Collection: Reeve, Rachel

Rachel Reeve, a visual artist based in Nova Scotia’s Annapolis Valley has exhibited in Canada, Japan and the U.S. Reeve received her BFA from the Nova Scotia College of Art and Design. Most recently she has honed her skills in Gyotaku. 

The experience of living and working in Japan in the early 2000's continues to influence her work. She is interested in the reverence toward nature that exists in Japanese art and culture. She explores elements of nature from symbolic, cultural and ecological perspectives, at times blending abstraction with realism. As a unique form of nature printing gyotaku allows Reeve to combine her skills in printmaking with her interest in nature. Primarily working in art education for fifteen years, in 2018 she began a full-time studio practice.

Artist Statement

My practice centres on nature and human connections with the natural world. As an interdisciplinary artist I use a number of printmaking techniques as well as mixed media, collage and design from repurposed materials. Collaborating with nature in the creation of art is an honour and a humbling experience. Drawn to experiences in and with nature since childhood I find it to be more than an enduring subject, it is a relationship of reciprocity.

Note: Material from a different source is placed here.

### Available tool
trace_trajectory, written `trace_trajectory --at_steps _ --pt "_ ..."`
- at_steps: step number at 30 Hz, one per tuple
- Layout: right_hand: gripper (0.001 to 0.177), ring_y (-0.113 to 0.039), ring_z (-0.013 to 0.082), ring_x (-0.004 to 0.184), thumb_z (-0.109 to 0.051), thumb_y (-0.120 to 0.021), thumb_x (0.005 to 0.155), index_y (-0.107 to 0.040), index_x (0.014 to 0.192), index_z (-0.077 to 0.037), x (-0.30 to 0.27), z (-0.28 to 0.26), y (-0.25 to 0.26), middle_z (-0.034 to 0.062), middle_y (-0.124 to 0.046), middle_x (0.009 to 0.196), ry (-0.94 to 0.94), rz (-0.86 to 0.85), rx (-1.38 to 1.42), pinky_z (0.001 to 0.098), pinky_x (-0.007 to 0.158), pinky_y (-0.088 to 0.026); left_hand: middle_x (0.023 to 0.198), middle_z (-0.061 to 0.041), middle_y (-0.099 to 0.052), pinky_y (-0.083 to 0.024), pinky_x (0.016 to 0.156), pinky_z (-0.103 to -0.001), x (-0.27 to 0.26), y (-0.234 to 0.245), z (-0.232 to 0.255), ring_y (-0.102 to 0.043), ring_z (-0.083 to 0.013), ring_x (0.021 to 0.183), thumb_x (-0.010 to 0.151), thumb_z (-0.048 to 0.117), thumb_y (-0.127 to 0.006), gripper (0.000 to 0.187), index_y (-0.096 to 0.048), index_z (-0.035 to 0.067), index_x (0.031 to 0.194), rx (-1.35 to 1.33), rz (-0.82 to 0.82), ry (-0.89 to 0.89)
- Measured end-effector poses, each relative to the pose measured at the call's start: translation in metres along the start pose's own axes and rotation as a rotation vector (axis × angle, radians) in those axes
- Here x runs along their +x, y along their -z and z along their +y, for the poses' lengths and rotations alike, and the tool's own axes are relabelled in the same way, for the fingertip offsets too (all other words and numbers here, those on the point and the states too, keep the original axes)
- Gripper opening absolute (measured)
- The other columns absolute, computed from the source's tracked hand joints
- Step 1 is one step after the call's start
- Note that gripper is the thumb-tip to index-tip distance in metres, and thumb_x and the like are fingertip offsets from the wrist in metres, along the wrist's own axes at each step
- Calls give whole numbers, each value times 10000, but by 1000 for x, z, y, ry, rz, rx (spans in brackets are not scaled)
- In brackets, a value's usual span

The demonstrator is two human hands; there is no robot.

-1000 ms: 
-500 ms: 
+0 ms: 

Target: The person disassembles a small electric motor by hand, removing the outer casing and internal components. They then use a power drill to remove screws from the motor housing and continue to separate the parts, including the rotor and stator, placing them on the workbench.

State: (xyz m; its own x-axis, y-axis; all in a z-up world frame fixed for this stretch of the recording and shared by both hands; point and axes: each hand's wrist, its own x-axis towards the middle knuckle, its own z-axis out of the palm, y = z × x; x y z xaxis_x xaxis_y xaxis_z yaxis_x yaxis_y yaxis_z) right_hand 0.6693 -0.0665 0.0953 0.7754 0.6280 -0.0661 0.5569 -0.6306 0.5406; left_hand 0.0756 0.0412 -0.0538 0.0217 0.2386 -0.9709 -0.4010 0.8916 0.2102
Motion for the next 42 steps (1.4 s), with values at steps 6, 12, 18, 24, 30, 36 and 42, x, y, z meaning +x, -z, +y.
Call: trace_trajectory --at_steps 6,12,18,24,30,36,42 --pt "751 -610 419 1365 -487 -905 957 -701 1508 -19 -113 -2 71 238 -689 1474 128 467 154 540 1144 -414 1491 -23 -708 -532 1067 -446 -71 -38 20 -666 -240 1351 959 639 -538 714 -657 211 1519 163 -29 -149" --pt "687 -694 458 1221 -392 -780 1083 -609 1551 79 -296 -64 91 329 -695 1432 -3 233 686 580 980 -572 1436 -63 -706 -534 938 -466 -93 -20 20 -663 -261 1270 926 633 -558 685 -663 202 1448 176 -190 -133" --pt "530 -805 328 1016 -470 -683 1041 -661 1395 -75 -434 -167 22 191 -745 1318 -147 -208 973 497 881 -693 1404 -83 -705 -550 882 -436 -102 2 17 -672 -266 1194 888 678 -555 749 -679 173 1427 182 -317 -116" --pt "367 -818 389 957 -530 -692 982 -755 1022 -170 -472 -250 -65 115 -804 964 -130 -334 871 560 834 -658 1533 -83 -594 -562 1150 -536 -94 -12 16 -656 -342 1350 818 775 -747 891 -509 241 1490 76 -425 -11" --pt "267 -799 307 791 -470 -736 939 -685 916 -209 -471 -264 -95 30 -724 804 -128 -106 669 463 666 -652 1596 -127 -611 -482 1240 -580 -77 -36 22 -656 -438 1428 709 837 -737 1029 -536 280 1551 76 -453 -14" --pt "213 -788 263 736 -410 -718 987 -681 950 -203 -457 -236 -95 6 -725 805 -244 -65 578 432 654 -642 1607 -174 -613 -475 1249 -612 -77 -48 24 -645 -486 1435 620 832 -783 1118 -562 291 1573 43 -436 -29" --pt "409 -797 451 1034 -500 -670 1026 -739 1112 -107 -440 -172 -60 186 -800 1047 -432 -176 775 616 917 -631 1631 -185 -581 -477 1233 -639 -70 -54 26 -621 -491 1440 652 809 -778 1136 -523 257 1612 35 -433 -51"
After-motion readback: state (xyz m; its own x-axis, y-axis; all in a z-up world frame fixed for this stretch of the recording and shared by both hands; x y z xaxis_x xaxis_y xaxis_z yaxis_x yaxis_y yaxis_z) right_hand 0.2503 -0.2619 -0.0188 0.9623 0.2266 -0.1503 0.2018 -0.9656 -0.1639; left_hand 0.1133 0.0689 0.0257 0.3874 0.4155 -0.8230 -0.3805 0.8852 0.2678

I may create work in response to the impacts of an invasive species of fish, or be driven to create a symbolic number of lobster gyotaku in response to violent attacks against local Indigenous lobster Fishers. Whether the subject is fish or plants I am fascinated by the variety of form and texture in nature. I have modified a selection of gyotaku to canvas with the intent of creating variation and immediacy through composition and material.